## [PROBLEM STATEMENT]
Only one span is wanted from the lines below: from the one with "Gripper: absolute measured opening" up to and including the one with "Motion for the". Copy it exactly, without images.

━━━━━━━━━━━━━━━━

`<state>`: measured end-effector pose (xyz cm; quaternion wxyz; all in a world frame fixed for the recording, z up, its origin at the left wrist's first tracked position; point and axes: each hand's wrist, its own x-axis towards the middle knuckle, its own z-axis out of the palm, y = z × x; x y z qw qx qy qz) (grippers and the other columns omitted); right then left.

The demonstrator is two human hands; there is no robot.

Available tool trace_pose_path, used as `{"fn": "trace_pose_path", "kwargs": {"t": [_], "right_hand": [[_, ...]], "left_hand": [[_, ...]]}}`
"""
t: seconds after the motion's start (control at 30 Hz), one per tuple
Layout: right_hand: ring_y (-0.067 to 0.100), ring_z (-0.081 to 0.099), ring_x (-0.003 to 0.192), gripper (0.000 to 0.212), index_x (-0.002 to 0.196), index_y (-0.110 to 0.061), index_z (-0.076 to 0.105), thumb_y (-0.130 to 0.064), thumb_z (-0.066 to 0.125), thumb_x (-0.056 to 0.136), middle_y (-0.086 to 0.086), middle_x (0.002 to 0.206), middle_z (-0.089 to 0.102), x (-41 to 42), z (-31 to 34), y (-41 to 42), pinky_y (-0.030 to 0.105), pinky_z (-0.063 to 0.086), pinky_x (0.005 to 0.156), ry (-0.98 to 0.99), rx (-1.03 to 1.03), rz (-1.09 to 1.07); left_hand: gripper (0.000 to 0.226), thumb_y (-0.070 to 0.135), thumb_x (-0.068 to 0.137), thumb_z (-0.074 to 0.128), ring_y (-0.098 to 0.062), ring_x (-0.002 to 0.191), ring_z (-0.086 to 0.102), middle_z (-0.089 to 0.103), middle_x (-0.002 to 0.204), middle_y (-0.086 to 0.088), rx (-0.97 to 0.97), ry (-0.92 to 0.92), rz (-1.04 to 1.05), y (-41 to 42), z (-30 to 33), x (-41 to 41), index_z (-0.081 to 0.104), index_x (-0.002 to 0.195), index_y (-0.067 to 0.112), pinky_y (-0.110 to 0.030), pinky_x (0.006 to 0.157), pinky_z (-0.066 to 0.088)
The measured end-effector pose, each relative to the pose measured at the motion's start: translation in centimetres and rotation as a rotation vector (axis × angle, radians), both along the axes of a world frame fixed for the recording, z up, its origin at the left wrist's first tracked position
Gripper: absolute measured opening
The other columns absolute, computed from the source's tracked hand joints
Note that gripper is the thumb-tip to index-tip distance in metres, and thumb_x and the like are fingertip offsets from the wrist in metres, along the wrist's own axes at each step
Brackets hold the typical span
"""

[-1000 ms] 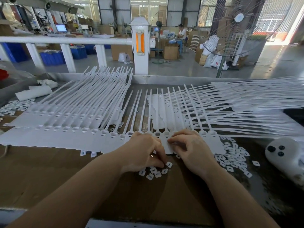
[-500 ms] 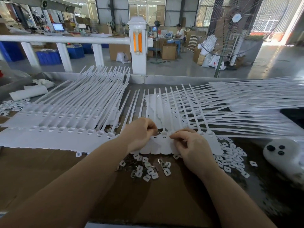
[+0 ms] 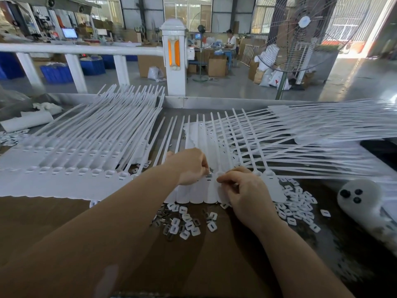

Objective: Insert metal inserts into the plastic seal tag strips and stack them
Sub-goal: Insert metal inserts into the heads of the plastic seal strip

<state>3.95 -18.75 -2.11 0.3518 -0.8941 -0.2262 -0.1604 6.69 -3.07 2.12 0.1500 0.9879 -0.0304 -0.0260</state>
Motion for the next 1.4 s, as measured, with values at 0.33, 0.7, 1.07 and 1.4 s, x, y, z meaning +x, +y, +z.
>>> {"fn": "trace_pose_path", "kwargs": {"t": [0.33,0.7,1.07,1.4], "right_hand": [[0.008,0.055,0.089,0.018,0.099,-0.012,0.071,-0.008,0.056,0.089,-0.01,0.093,0.057,-0.1,0.1,0.0,0.021,0.046,0.084,0.008,0.04,0.0],[0.01,0.056,0.087,0.017,0.096,-0.013,0.071,-0.01,0.057,0.088,-0.01,0.091,0.056,0.0,0.1,0.0,0.024,0.046,0.081,0.018,0.031,-0.008],[0.007,0.054,0.087,0.017,0.096,-0.015,0.072,-0.01,0.057,0.089,-0.014,0.09,0.054,0.0,0.1,0.0,0.019,0.043,0.081,0.004,0.012,-0.005],[0.006,0.053,0.088,0.016,0.098,-0.016,0.071,-0.012,0.058,0.089,-0.013,0.092,0.052,0.0,0.1,-0.1,0.015,0.04,0.083,0.012,-0.021,-0.02]], "left_hand": [[0.014,0.024,0.079,0.073,-0.01,0.08,0.061,0.067,0.089,0.009,-0.255,-0.086,0.082,0.3,-0.1,-0.4,0.074,0.09,0.015,-0.024,0.077,0.047],[0.006,0.021,0.077,0.073,0.005,0.069,0.057,0.067,0.077,0.014,-0.326,-0.028,-0.174,1.8,0.0,-3.3,0.073,0.079,0.026,-0.006,0.061,0.04],[0.013,0.033,0.081,0.068,0.001,0.097,0.05,0.053,0.081,0.025,-0.055,0.014,-0.387,1.8,-0.6,-5.4,0.073,0.093,0.035,-0.038,0.107,0.028],[0.016,0.041,0.087,0.056,0.0,0.112,0.038,0.057,0.105,0.022,0.09,-0.142,-0.434,2.1,-1.7,-5.9,0.066,0.101,0.041,-0.021,0.096,0.007]]}}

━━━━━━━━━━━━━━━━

## [REPLY TO THE TASK]
Gripper: absolute measured opening
The other columns absolute, computed from the source's tracked hand joints
Note that gripper is the thumb-tip to index-tip distance in metres, and thumb_x and the like are fingertip offsets from the wrist in metres, along the wrist's own axes at each step
Brackets hold the typical span
"""

[-1000 ms] 
[-500 ms] 
[+0 ms] 

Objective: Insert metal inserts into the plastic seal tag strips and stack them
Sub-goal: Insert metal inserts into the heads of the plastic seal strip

<state>3.95 -18.75 -2.11 0.3518 -0.8941 -0.2262 -0.1604 6.69 -3.07 2.12 0.1500 0.9879 -0.0304 -0.0260</state>
Motion for the next 1.4 s, as measured, with values at 0.33, 0.7, 1.07 and 1.4 s, x, y, z meaning +x, +y, +z.

This answer requires no additional content.